The aim is to ensure that more ambitious action on climate change is pursued in ways that are both effective and fair. Effective in that it leads to reducing global emissions instead of just shifting emissions to other parts of the world. Fair in that every country carries a fair share of the burden.
We recognise a diversity of policy approaches to cater to a diversity of circumstances around the world, so the challenge is to ensure that a necessary lifting in ambition and effort does not lead to negative and counterproductive distortions – from competitiveness implications to carbon leakage to trade tensions.

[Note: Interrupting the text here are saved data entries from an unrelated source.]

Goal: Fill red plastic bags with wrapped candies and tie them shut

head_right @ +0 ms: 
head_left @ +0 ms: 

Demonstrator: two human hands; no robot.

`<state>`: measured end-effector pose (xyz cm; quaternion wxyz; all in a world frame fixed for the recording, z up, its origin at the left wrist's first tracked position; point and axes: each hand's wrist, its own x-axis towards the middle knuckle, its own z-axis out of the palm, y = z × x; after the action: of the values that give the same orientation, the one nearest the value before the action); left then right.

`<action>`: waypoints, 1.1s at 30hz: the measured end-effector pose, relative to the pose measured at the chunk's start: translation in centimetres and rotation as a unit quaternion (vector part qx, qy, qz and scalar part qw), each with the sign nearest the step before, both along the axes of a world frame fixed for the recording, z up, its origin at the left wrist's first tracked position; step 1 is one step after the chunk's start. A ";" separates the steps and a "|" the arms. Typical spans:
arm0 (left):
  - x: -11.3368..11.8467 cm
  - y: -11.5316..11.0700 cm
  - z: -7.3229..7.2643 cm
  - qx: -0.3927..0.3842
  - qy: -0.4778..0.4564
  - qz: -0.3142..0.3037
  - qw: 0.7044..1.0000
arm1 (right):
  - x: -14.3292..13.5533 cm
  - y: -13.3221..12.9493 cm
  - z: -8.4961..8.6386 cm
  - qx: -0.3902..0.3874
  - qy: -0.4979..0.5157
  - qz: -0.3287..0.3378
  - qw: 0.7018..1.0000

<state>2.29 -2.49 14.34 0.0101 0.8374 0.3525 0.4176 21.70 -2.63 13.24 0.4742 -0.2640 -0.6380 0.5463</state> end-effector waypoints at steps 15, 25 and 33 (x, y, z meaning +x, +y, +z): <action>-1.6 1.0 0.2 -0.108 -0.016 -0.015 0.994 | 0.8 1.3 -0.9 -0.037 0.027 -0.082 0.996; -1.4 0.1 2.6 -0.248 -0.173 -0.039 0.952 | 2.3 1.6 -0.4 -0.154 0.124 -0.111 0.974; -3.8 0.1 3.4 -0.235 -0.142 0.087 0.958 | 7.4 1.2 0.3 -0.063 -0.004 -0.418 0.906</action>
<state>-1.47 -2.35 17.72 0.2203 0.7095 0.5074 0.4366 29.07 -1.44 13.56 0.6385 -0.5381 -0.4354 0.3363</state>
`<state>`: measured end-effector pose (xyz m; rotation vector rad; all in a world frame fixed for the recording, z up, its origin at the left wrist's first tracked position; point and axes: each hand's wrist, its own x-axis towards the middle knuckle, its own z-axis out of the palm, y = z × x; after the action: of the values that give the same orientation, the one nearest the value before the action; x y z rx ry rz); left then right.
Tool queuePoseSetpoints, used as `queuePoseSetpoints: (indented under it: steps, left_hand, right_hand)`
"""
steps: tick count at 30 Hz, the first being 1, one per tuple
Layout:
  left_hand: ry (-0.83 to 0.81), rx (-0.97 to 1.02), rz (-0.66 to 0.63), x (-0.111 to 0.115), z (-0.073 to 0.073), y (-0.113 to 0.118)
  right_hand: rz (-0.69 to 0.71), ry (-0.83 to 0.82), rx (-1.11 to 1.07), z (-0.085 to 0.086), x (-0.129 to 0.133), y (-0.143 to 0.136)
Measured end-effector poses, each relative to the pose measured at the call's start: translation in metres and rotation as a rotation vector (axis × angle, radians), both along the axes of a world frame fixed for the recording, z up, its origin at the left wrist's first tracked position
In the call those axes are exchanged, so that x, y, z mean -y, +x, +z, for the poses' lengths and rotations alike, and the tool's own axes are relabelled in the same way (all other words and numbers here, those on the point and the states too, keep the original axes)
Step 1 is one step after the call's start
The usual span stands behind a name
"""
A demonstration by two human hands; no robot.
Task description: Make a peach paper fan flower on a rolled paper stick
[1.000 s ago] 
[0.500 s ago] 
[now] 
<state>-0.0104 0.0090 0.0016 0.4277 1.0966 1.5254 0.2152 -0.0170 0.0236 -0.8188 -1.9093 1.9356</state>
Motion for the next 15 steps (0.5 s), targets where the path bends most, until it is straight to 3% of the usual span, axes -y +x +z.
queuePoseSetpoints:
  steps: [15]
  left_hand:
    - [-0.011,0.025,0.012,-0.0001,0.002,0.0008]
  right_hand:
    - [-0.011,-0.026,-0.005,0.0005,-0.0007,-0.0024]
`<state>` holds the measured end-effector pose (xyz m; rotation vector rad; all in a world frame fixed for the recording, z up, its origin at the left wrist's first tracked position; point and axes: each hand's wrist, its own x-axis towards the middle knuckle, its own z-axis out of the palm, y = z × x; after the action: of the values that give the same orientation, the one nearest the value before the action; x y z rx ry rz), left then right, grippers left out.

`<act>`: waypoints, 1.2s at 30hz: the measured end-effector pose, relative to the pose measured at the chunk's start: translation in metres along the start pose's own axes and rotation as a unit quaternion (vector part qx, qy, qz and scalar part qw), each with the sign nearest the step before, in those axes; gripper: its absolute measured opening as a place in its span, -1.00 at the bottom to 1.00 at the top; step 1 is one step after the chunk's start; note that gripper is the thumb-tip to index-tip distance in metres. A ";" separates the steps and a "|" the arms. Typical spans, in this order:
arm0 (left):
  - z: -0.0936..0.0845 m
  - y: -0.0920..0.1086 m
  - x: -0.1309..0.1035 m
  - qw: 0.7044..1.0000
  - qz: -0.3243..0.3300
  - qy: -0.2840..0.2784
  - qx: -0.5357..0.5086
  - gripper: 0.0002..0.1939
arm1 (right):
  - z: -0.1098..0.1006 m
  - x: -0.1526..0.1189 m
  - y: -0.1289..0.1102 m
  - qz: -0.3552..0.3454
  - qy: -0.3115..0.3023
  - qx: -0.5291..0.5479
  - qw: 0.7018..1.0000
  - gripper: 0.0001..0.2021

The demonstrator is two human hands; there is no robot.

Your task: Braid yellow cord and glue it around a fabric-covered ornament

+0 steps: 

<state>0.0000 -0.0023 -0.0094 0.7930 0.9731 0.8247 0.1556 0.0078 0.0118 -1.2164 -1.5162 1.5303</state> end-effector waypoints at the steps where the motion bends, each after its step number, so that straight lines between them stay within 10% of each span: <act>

This diversity makes it genuinely difficult to objectively compare efforts across jurisdictions. We need a more rigorous and comparable assessment of country-level mitigation policies, by measuring and reporting on the carbon price equivalence of differing policy approaches, i.e., by calculating ‘implicit carbon prices’.
Our proposal is about how best to preserve a global level playing field while lifting ambition and effort on climate to the level required through an appropriately comprehensive, coherent global approach.
To achieve this, our proposed initiative will assess and report on explicit and implicit carbon pricing efforts around the world as a way to inform such a more coherent globally coordinated way forward.
This work requires an inclusive approach, with all OECD and G20 members involved, to develop such an internationally more coherent, multilaterally agreed approach.
Hence our proposal for an OECD/G20 inclusive framework on explicit and implicit carbon pricing, to build on the success of the G20 tax agenda.